[Stored data]
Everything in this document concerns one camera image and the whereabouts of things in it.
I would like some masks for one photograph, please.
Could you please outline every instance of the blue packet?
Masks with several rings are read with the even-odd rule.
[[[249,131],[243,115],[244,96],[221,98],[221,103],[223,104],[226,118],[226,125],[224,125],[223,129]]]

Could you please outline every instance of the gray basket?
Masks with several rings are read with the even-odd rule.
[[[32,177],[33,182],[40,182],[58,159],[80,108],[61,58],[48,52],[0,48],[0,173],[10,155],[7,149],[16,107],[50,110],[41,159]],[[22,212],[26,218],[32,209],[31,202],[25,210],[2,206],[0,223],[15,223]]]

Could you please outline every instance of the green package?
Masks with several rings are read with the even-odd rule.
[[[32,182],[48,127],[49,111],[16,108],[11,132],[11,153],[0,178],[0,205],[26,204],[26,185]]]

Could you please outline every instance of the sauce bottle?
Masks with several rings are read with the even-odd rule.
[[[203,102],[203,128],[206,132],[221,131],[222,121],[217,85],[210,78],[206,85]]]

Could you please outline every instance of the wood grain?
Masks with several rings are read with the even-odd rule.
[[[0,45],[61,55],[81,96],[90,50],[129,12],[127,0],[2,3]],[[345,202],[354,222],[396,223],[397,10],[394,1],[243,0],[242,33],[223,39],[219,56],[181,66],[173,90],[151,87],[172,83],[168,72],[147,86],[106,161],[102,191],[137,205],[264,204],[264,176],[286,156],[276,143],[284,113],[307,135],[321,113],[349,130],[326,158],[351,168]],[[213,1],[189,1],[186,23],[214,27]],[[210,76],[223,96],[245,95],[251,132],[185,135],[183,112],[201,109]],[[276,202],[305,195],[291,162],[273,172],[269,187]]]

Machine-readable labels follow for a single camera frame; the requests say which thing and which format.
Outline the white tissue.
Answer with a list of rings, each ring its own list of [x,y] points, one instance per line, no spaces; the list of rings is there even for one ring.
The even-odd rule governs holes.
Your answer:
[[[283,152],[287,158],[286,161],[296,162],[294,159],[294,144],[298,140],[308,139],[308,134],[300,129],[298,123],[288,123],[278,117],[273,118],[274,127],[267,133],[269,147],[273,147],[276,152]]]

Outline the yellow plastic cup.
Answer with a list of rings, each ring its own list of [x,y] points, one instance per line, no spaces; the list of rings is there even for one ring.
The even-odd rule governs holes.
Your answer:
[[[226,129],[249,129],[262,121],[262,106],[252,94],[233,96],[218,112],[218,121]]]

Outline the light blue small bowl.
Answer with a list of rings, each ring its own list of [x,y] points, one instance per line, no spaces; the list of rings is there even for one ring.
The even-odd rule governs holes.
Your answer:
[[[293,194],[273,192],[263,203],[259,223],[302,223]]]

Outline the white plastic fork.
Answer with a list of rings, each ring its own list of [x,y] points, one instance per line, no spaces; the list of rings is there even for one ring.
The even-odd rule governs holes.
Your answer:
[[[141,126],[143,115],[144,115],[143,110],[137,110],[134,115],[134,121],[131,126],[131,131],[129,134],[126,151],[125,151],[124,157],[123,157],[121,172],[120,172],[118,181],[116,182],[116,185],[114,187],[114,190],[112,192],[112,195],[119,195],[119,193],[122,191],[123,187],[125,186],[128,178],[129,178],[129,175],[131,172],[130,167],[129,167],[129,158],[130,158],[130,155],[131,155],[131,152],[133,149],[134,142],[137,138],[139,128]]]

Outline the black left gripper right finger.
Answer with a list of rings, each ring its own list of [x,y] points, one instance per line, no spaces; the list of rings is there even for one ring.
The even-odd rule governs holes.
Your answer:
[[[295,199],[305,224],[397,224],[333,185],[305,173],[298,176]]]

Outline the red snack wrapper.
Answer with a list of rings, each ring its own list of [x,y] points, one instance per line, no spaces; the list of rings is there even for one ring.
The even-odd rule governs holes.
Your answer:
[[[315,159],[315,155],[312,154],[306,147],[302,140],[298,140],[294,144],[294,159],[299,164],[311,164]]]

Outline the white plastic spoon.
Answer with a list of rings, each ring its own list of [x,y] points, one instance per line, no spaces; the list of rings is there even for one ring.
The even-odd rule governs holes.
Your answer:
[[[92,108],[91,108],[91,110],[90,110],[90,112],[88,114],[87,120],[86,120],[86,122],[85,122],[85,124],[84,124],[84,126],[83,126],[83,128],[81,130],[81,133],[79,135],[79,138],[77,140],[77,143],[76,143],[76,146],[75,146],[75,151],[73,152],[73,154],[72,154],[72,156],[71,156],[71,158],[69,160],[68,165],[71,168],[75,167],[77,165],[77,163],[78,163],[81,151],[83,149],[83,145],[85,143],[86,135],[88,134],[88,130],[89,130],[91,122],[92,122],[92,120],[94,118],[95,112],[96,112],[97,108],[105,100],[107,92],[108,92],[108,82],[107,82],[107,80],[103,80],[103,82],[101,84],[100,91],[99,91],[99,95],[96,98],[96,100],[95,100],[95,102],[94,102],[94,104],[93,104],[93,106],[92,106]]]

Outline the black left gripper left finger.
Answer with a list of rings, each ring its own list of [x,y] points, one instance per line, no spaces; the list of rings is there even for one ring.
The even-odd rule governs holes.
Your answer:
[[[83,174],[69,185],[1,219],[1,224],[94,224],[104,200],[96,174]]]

- **Work task**: Return all the data exactly as given.

- **Answer section**:
Everything in this document concerns one camera image and the whereabouts of things in it.
I would like some masks for one photograph, please.
Could you please outline every instance of the blue packet?
Masks with several rings are read with the even-odd rule.
[[[249,131],[243,115],[244,96],[221,98],[221,103],[223,104],[226,118],[226,125],[224,125],[223,129]]]

Could you please outline every instance of the gray basket?
Masks with several rings are read with the even-odd rule.
[[[32,177],[33,182],[40,182],[58,159],[80,108],[61,58],[48,52],[0,48],[0,173],[10,155],[7,149],[16,107],[50,110],[41,159]],[[22,212],[26,218],[32,209],[31,202],[25,210],[2,206],[0,223],[15,223]]]

Could you please outline every instance of the green package?
Masks with several rings are read with the even-odd rule.
[[[32,182],[48,127],[49,111],[16,108],[11,132],[11,153],[0,178],[0,205],[26,204],[26,185]]]

Could you please outline every instance of the sauce bottle?
Masks with several rings are read with the even-odd rule.
[[[203,102],[203,128],[206,132],[221,131],[222,121],[217,85],[210,78],[206,85]]]

Could you please outline every instance of the wood grain?
Masks with several rings are read with the even-odd rule.
[[[0,45],[61,55],[81,96],[90,50],[129,12],[127,0],[2,3]],[[345,202],[354,222],[396,223],[397,10],[394,1],[243,0],[242,33],[223,39],[219,56],[181,66],[173,90],[151,87],[172,83],[168,72],[147,86],[106,161],[102,191],[137,205],[264,204],[264,176],[286,156],[276,143],[284,113],[307,135],[321,113],[349,130],[326,158],[351,168]],[[213,1],[189,1],[186,23],[214,27]],[[210,76],[223,96],[245,95],[251,132],[185,135],[183,112],[201,109]],[[276,202],[305,195],[291,162],[273,172],[269,187]]]

Machine-readable labels follow for a single camera frame; the requests say which thing and which format.
Outline the white tissue.
Answer with a list of rings, each ring its own list of [x,y] points, one instance per line, no spaces; the list of rings is there even for one ring.
The even-odd rule governs holes.
Your answer:
[[[283,152],[287,158],[286,161],[296,162],[294,159],[294,144],[298,140],[308,139],[308,134],[300,129],[298,123],[288,123],[278,117],[273,118],[274,127],[267,133],[269,147],[273,147],[276,152]]]

Outline the yellow plastic cup.
Answer with a list of rings, each ring its own list of [x,y] points, one instance per line, no spaces; the list of rings is there even for one ring.
The even-odd rule governs holes.
Your answer:
[[[226,129],[249,129],[262,121],[262,106],[252,94],[233,96],[218,112],[218,121]]]

Outline the light blue small bowl.
Answer with a list of rings, each ring its own list of [x,y] points, one instance per line, no spaces; the list of rings is there even for one ring.
The even-odd rule governs holes.
Your answer:
[[[293,194],[273,192],[263,203],[259,223],[302,223]]]

Outline the white plastic fork.
Answer with a list of rings, each ring its own list of [x,y] points, one instance per line, no spaces; the list of rings is there even for one ring.
The even-odd rule governs holes.
Your answer:
[[[141,126],[143,115],[144,115],[143,110],[137,110],[134,115],[134,121],[131,126],[131,131],[129,134],[126,151],[125,151],[124,157],[123,157],[121,172],[120,172],[118,181],[116,182],[116,185],[114,187],[114,190],[112,192],[112,195],[119,195],[119,193],[122,191],[123,187],[125,186],[128,178],[129,178],[129,175],[131,172],[130,167],[129,167],[129,158],[130,158],[130,155],[131,155],[131,152],[133,149],[134,142],[137,138],[139,128]]]

Outline the black left gripper right finger.
Answer with a list of rings, each ring its own list of [x,y] points, one instance per line, no spaces; the list of rings is there even for one ring.
The even-odd rule governs holes.
Your answer:
[[[295,199],[305,224],[397,224],[333,185],[305,173],[298,176]]]

Outline the red snack wrapper.
Answer with a list of rings, each ring its own list of [x,y] points, one instance per line, no spaces; the list of rings is there even for one ring.
The even-odd rule governs holes.
Your answer:
[[[315,159],[315,155],[312,154],[306,147],[302,140],[298,140],[294,144],[294,159],[299,164],[311,164]]]

Outline the white plastic spoon.
Answer with a list of rings, each ring its own list of [x,y] points, one instance per line, no spaces; the list of rings is there even for one ring.
The even-odd rule governs holes.
Your answer:
[[[92,108],[91,108],[91,110],[90,110],[90,112],[88,114],[87,120],[86,120],[86,122],[85,122],[85,124],[84,124],[84,126],[83,126],[83,128],[81,130],[81,133],[79,135],[79,138],[77,140],[77,143],[76,143],[76,146],[75,146],[75,151],[73,152],[73,154],[72,154],[72,156],[71,156],[71,158],[69,160],[68,165],[71,168],[75,167],[77,165],[77,163],[78,163],[81,151],[83,149],[83,145],[85,143],[86,135],[88,134],[88,130],[89,130],[91,122],[92,122],[92,120],[94,118],[95,112],[96,112],[97,108],[105,100],[107,92],[108,92],[108,82],[107,82],[107,80],[103,80],[103,82],[101,84],[100,91],[99,91],[99,95],[96,98],[96,100],[95,100],[95,102],[94,102],[94,104],[93,104],[93,106],[92,106]]]

Outline the black left gripper left finger.
Answer with a list of rings, each ring its own list of [x,y] points, one instance per line, no spaces; the list of rings is there even for one ring.
The even-odd rule governs holes.
Your answer:
[[[83,174],[69,185],[1,219],[1,224],[94,224],[104,200],[96,174]]]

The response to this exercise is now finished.